EXERCISE OBJECTIVE :: Write out, precisely and in full, each line of the material.
──────── INFORMATION SUPPLIED
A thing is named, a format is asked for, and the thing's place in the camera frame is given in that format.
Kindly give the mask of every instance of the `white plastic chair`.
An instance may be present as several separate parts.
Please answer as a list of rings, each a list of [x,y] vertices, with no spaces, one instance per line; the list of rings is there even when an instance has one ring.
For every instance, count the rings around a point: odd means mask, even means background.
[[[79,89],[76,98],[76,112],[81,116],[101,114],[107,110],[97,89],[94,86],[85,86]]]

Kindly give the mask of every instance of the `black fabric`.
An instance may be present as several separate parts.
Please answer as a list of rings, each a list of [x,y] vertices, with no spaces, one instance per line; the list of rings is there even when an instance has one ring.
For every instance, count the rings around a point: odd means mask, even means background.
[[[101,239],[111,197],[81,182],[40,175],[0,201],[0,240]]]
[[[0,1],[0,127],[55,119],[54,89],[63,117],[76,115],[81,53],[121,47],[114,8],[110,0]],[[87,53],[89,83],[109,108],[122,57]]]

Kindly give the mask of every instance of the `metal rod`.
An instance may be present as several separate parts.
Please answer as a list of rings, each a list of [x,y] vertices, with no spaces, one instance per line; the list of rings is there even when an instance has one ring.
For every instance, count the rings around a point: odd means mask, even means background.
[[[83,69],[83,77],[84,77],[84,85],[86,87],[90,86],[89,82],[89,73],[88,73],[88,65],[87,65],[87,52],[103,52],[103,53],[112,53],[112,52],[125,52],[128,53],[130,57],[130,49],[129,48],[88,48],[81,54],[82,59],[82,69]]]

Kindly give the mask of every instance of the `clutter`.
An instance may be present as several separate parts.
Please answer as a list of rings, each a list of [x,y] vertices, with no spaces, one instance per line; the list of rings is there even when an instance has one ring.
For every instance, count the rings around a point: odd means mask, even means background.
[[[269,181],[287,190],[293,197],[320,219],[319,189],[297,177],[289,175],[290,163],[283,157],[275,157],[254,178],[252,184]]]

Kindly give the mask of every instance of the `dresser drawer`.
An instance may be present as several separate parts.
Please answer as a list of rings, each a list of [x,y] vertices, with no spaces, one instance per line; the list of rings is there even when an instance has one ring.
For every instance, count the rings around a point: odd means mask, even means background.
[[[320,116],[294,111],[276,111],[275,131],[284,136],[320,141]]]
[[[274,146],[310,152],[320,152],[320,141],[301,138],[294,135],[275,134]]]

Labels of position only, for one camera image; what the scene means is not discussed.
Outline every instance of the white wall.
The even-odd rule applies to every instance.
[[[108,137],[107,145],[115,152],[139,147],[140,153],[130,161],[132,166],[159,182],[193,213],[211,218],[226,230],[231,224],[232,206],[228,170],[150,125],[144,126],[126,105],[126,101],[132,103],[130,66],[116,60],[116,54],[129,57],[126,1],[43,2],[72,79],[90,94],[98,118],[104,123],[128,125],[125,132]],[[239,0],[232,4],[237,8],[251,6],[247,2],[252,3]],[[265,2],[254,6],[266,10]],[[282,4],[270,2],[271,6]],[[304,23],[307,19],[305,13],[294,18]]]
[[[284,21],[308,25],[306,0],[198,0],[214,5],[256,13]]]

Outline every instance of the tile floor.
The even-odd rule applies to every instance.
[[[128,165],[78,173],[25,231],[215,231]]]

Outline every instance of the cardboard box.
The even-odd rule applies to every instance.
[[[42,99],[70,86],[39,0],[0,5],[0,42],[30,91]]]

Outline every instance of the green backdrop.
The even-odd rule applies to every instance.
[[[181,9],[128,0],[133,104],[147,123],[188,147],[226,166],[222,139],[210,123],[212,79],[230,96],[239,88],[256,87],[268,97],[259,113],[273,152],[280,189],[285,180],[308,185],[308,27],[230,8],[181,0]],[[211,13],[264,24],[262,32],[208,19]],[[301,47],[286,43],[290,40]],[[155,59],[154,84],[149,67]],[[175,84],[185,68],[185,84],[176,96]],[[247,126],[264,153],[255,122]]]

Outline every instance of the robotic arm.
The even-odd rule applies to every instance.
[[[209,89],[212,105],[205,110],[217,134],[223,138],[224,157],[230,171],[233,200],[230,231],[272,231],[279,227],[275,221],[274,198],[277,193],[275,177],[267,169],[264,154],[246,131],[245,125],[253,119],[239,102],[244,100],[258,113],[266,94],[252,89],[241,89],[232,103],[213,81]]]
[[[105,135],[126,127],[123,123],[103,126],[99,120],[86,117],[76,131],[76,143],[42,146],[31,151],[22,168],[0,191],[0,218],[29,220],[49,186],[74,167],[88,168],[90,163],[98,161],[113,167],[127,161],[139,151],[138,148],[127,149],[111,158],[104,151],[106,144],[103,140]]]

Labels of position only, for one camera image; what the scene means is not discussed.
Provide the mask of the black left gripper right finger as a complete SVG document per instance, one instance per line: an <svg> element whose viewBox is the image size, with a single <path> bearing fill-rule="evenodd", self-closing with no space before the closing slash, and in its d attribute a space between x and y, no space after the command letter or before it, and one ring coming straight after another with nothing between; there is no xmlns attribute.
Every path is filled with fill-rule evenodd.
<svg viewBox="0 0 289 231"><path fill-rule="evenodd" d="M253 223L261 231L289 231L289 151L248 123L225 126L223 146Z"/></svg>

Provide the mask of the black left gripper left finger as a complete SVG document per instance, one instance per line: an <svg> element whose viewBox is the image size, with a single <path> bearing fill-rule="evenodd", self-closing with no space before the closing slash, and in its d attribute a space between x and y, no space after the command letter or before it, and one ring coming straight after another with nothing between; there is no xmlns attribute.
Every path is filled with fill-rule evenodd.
────────────────
TASK RESULT ::
A thing is named, a format is asked for, and the thing's place in the camera frame is given in that format.
Kindly give the mask of every instance of the `white plastic chair`.
An instance may be present as several separate parts.
Please answer as a list of rings, each a list of [x,y] vertices, with no spaces, one instance per line; the list of rings is there even when an instance has one ring.
For every instance, count the rings around a point: odd means mask, even means background.
[[[79,89],[76,98],[76,112],[81,116],[101,114],[107,110],[97,89],[94,86],[85,86]]]

Kindly give the mask of every instance of the `black fabric`.
An instance may be present as several separate parts.
Please answer as a list of rings, each a list of [x,y] vertices, with no spaces, one instance per line; the list of rings is there even when an instance has one ring.
For every instance, count the rings around a point: odd means mask, even means background.
[[[101,239],[111,197],[81,182],[40,175],[0,201],[0,240]]]
[[[0,1],[0,127],[55,119],[54,89],[63,117],[76,115],[81,53],[121,47],[114,8],[110,0]],[[87,53],[89,83],[109,108],[122,57]]]

Kindly give the mask of every instance of the `metal rod`.
An instance may be present as several separate parts.
Please answer as a list of rings, each a list of [x,y] vertices, with no spaces, one instance per line; the list of rings is there even when an instance has one ring.
For every instance, count the rings around a point: odd means mask, even means background.
[[[83,69],[83,77],[84,77],[84,85],[86,87],[90,86],[89,82],[89,73],[88,73],[88,65],[87,65],[87,52],[103,52],[103,53],[112,53],[112,52],[125,52],[128,53],[130,57],[130,49],[129,48],[88,48],[81,54],[82,59],[82,69]]]

Kindly give the mask of every instance of the `clutter`.
An instance may be present as several separate parts.
Please answer as a list of rings, each a list of [x,y] vertices, with no spaces, one instance per line; the list of rings is there even when an instance has one ring.
For every instance, count the rings around a point: odd means mask, even means background.
[[[269,181],[287,190],[293,197],[320,219],[319,189],[297,177],[289,175],[290,163],[283,157],[275,157],[254,178],[252,184]]]

Kindly give the mask of every instance of the `dresser drawer`.
An instance may be present as several separate parts.
Please answer as a list of rings, each a list of [x,y] vertices, with no spaces, one instance per line; the list of rings is there even when an instance has one ring.
For every instance, count the rings around a point: odd means mask, even means background.
[[[320,116],[294,111],[276,111],[275,131],[284,136],[320,141]]]
[[[274,146],[310,152],[320,152],[320,141],[301,138],[294,135],[275,134]]]

Labels of position only, for one camera image; what the scene means is not discussed.
Outline every instance of the white wall.
The even-odd rule applies to every instance.
[[[108,137],[107,145],[115,152],[139,147],[140,153],[130,161],[132,166],[159,182],[193,213],[211,218],[226,230],[231,224],[232,206],[228,170],[150,125],[144,126],[126,105],[126,101],[132,103],[130,66],[116,60],[116,54],[129,57],[126,1],[43,2],[72,79],[90,94],[98,118],[104,123],[128,125],[125,132]],[[239,0],[232,4],[237,8],[251,6],[247,2],[252,3]],[[265,2],[254,6],[266,10]],[[282,4],[270,2],[271,6]],[[304,23],[307,19],[305,13],[294,18]]]
[[[284,21],[308,25],[306,0],[198,0],[214,5],[256,13]]]

Outline every instance of the tile floor.
The even-odd rule applies to every instance.
[[[128,165],[78,173],[25,231],[215,231]]]

Outline every instance of the cardboard box.
The even-odd rule applies to every instance.
[[[42,99],[70,86],[39,0],[0,5],[0,42],[30,91]]]

Outline every instance of the green backdrop.
The even-odd rule applies to every instance.
[[[181,9],[128,0],[133,104],[147,123],[188,147],[226,166],[222,139],[210,123],[212,79],[230,96],[239,88],[256,87],[268,97],[259,113],[273,152],[280,189],[285,180],[308,185],[308,27],[230,8],[181,0]],[[211,13],[264,24],[262,32],[208,19]],[[301,47],[286,43],[290,40]],[[155,59],[154,84],[149,67]],[[175,84],[185,68],[185,84],[176,96]],[[247,126],[264,153],[255,122]]]

Outline every instance of the robotic arm.
The even-odd rule applies to every instance.
[[[209,89],[212,105],[205,110],[217,134],[223,138],[224,157],[230,171],[233,200],[230,231],[272,231],[279,227],[275,221],[274,198],[277,193],[275,177],[267,169],[264,154],[246,131],[245,125],[253,119],[239,102],[244,100],[258,113],[266,94],[252,89],[241,89],[232,103],[213,81]]]
[[[105,135],[126,127],[123,123],[103,126],[99,120],[86,117],[76,131],[76,143],[42,146],[31,151],[22,168],[0,191],[0,218],[29,220],[49,186],[74,167],[88,168],[90,163],[98,161],[113,167],[127,161],[139,151],[138,148],[127,149],[111,158],[104,151],[106,144],[103,140]]]

Labels of position only, for one camera image; what the scene means is not discussed.
Provide the mask of the black left gripper right finger as a complete SVG document per instance, one instance per line: an <svg> element whose viewBox is the image size, with a single <path> bearing fill-rule="evenodd", self-closing with no space before the closing slash, and in its d attribute a space between x and y, no space after the command letter or before it, and one ring coming straight after another with nothing between; there is no xmlns attribute.
Every path is filled with fill-rule evenodd.
<svg viewBox="0 0 289 231"><path fill-rule="evenodd" d="M253 223L261 231L289 231L289 151L248 123L225 126L223 146Z"/></svg>

Provide the mask of the black left gripper left finger as a complete SVG document per instance, one instance per line: an <svg> element whose viewBox is the image size, with a single <path> bearing fill-rule="evenodd", self-closing with no space before the closing slash, and in its d attribute a space between x and y, no space after the command letter or before it, and one ring coming straight after another with nothing between; there is no xmlns attribute.
Every path is filled with fill-rule evenodd.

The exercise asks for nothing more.